Set down the material in full. Keep every line exactly as it is.

Given data:

----------

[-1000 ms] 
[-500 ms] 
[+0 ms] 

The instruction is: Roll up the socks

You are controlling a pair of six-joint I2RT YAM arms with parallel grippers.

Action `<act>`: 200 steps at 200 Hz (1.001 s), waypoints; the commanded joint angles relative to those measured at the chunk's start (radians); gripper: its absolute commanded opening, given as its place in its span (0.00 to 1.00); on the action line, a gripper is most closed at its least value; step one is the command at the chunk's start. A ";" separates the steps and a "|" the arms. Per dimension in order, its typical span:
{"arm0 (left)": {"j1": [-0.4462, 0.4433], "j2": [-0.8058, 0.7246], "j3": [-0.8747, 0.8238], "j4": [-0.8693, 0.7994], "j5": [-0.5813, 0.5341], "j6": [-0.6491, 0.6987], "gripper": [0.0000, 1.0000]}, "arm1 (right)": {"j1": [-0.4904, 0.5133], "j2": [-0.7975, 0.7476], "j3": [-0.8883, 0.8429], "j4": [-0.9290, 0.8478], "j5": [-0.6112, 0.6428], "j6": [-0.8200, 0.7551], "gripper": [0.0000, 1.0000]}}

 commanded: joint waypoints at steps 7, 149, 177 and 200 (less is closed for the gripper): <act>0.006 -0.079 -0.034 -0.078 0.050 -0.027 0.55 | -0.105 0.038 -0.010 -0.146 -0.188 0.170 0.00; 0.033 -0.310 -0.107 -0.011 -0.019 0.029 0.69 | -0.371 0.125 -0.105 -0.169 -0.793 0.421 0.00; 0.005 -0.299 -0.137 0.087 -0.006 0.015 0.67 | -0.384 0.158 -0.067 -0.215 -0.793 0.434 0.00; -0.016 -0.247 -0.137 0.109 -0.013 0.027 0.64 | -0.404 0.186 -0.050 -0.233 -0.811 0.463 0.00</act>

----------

Task result:
[-1000 ms] 
[-500 ms] 
[+0 ms] 

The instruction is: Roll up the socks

You are controlling a pair of six-joint I2RT YAM arms with parallel grippers.

Action `<act>`: 200 steps at 200 Hz (1.001 s), waypoints; the commanded joint angles relative to those measured at the chunk's start (radians); gripper: its absolute commanded opening, given as its place in its span (0.00 to 1.00); on the action line, a gripper is most closed at its least value; step one is the command at the chunk's start. A ";" separates the steps and a "|" the arms. Per dimension in order, its typical span:
{"arm0 (left)": {"j1": [-0.4462, 0.4433], "j2": [-0.8058, 0.7246], "j3": [-0.8747, 0.8238], "j4": [-0.8693, 0.7994], "j5": [-0.5813, 0.5341], "j6": [-0.6491, 0.6987], "gripper": [0.0000, 1.0000]}, "arm1 (right)": {"j1": [-0.4904, 0.5133], "j2": [-0.7975, 0.7476], "j3": [-0.8883, 0.8429], "j4": [-0.9290, 0.8478], "j5": [-0.6112, 0.6428], "j6": [-0.8200, 0.7551], "gripper": [0.0000, 1.0000]}}

 commanded: joint waypoints at steps 7, 149, 177 and 200 (less is closed for the gripper): <act>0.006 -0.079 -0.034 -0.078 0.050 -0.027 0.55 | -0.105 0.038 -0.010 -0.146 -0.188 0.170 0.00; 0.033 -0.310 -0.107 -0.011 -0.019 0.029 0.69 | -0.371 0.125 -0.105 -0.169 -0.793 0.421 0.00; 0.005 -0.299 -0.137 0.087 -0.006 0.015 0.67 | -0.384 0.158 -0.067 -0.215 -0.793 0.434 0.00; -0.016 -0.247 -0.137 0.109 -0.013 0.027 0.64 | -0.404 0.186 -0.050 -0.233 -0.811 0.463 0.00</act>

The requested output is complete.